Authorised vaccines

The Human Medicines Legislation has been amended to enable the temporary authorisation of Covid-19 vaccines once they meet a set of conditions to ensure product safety, quality and efficacy.

The UK’s medicines regulator, the Medicines and Healthcare products Regulatory Agency (MHRA), has authorised a number of Covid-19 vaccines for use.

Check the MHRA website for the latest on authorised vaccines.

Acting in line with the Code

Administering the vaccine

All registered nurses, midwives and nursing associates (in England), including those on our temporary register, involved in the administration of any Covid-19 or flu vaccine must act in line with the requirements of the Code.

This means that they will need to:

  • have the right knowledge and skills to vaccinate
  • act within the law and in line with the best available evidence
  • follow the national protocol and local policies in the nation where they practise, and
  • balance the need to act in the best interests of people with the requirement to respect a person’s right to accept or refuse treatment.

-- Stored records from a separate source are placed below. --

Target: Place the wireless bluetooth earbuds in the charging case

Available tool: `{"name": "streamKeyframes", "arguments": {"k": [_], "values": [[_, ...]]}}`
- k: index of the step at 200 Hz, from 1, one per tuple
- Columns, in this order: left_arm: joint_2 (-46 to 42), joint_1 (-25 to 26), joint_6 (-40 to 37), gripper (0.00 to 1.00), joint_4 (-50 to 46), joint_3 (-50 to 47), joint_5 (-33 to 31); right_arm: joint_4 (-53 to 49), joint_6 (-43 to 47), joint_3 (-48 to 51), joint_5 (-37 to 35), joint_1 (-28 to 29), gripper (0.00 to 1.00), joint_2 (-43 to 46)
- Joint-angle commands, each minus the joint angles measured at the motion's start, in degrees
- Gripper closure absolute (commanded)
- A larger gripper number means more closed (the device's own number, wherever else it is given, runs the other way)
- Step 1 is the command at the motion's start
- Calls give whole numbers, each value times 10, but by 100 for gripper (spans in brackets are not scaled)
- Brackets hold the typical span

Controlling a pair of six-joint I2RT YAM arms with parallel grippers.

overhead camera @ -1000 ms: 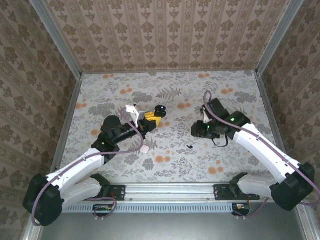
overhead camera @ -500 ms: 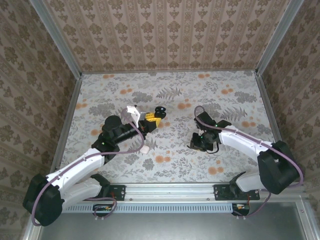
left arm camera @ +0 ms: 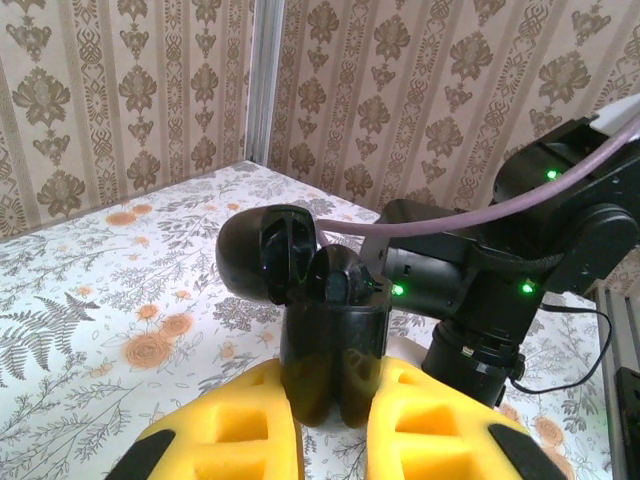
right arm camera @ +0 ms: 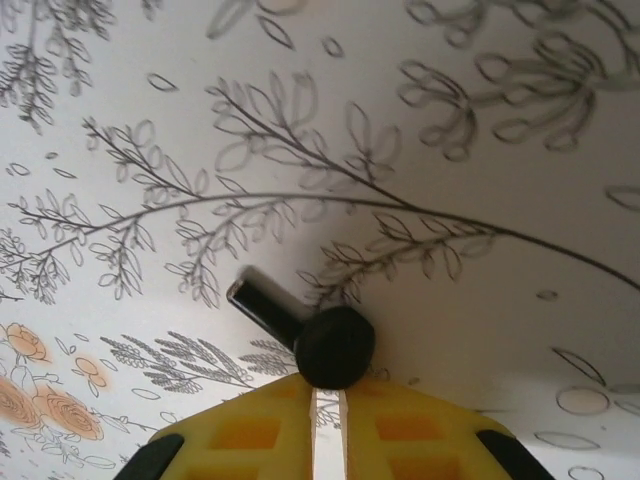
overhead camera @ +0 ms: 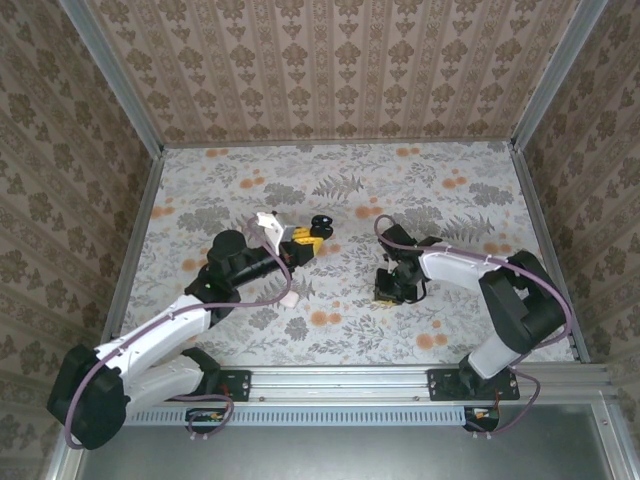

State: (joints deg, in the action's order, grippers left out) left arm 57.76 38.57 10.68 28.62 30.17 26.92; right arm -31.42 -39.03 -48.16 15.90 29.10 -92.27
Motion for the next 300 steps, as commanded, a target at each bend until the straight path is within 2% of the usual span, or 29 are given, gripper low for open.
{"name": "streamKeyframes", "arguments": {"k": [1, 62, 97, 134, 175, 223, 300], "values": [[0, -3, -12, 100, -4, 18, -5, -30, 42, -42, -18, -8, 86, -30], [5, -4, -19, 100, -11, 22, -12, -94, 125, -141, -52, -41, 85, -72], [10, -5, -19, 100, -11, 26, -13, -110, 141, -158, -49, -46, 85, -48], [22, -5, -18, 100, -6, 31, -8, -59, 118, -104, -15, -56, 83, -1], [32, -5, -18, 100, -4, 37, 0, -31, 66, -78, 2, -56, 74, -17], [23, -6, -18, 100, -5, 29, 0, 3, 15, -64, 6, -55, 74, -34], [7, -9, -21, 100, -7, 18, -5, 2, 10, -83, -5, -53, 74, -64]]}}
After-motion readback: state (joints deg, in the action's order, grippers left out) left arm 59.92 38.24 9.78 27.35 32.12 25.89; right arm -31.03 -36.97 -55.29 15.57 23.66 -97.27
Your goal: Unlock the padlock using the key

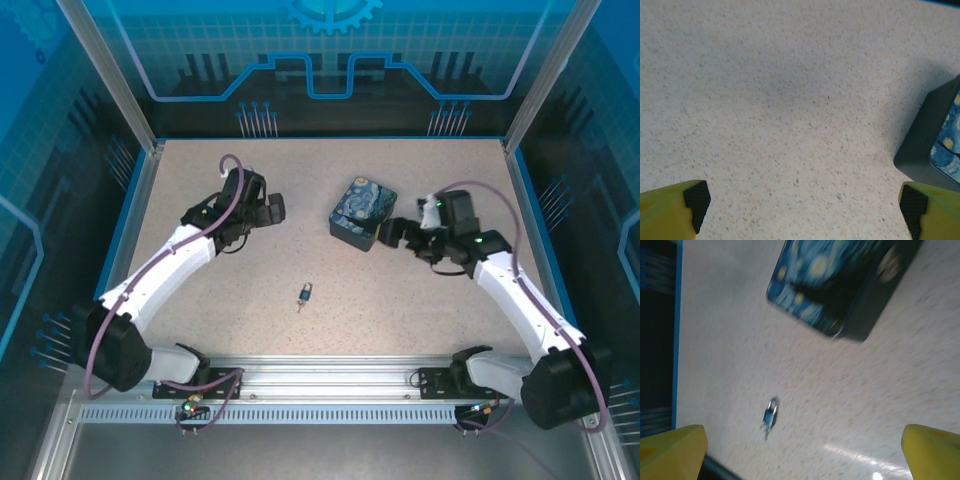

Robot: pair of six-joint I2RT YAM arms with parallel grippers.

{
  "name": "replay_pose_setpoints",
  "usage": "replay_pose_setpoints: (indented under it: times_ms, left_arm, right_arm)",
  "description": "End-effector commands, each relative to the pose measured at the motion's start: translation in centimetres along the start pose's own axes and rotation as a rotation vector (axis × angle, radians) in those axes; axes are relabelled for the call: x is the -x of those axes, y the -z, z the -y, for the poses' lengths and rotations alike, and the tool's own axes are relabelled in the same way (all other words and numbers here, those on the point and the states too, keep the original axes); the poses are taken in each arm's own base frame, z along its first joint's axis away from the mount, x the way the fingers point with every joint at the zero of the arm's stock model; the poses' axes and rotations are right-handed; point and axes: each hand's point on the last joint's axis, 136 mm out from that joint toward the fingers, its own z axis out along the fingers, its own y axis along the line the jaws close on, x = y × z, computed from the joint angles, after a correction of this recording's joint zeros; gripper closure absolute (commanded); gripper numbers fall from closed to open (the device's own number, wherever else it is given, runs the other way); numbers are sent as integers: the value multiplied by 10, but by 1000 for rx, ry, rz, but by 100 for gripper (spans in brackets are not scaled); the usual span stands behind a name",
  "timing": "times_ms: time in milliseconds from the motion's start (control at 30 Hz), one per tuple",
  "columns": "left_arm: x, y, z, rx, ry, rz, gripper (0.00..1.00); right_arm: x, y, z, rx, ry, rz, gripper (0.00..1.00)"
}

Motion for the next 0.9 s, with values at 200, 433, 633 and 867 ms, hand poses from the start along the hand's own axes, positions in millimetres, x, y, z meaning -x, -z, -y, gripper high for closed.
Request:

Exercising your personal views appropriately

We recognise that, like anyone else, those on our register have their own personal views on the Covid-19 vaccine.

As the Code sets out, all registered nursing and midwifery professionals have:

  • a duty to act in a way that puts the interests of those using health and care services first and prioritises their care and safety, and
  • a responsibility to uphold the reputation of their profession, so that people receiving care, other health and care professionals and the wider public, can have confidence in them.

In line with the Code, you should exercise your personal views appropriately - in a way which upholds professionalism and doesn’t cause upset or distress to others.

Vaccines for health and care staff

The Code and our standards make clear that professionals have a responsibility to maintain their own level of health. And that they should take all reasonable personal precautions to avoid potential health risks to colleagues and people receiving care.

All nurses, midwives and nursing associates need to be confident that measures are in place where they work to manage any risk of transmission, and they need to take appropriate steps themselves to reduce risks and prioritise the safety of people in their care.

Supporting the vaccination programme

Each of the four nations of the UK has plans for vaccine delivery involving a mixture of delivery models, such as mobile teams to visit care homes, large sites at hospitals, and primary care-based delivery.

If you’re interested in supporting the vaccination programme, you can find out more about the various roles you could apply for in your nation:

If you’re not on our register

The vaccination programme includes a variety of roles, some of which do not require you to be on our register. Please check the relevant role description and act accordingly in regard to the registration requirements.

If you’re a student

It’s possible that some nations may want to provide practice learning experiences for student nurses, midwives and nursing associates which include the administration of Covid-19 or flu vaccines. If so, these students will be given appropriate education and training in line with their standards of proficiency.

Mandatory Covid-19 vaccinations for health and care staff in England

From 11 November 2021 anyone working in a Care Quality Commission (CQC) registered care home in England for residents requiring nursing or personal care will need to be fully vaccinated, unless they are medically exempt.

This applies to all workers employed directly by the care home or care home provider (on a full-time or part-time basis), those employed by an agency and deployed by the care home, and volunteers deployed in the care home.

Read the operational guidance for Covid-19 vaccination of people working or deployed in care homes on GOV.UK.

In November 2021, following a public consultation, government announced plans to introduce Covid-19 vaccination as a condition of deployment for all frontline health and social care workers in England. 

This will apply to health and social care workers who have face-to-face contact with people while providing care in CQC-regulated settings, unless they are exempt. These requirements will come into force in April 2022, subject to Parliamentary approval.

Information for students

Taking part in practice placements

Depending on the requirements in your country, you may not be able to complete the practice component of your programme if you are not vaccinated against Covid-19.

New legislation set to come into effect in April 2022, subject to Parliamentary approval, will mean that CQC-registered employers in England will require you to be fully vaccinated to be able to deliver face-to-face care unless you are exempt. You can speak to your education institution about your options.

Joining our register

If you’ve successfully completed your approved pre-registration programme and have met the standards of proficiency for safe and effective practice, you will be eligible to apply to join our register regardless of your Covid-19 vaccination status.

However your employment may be subject to mandatory vaccination. Please check with prospective employer for further details.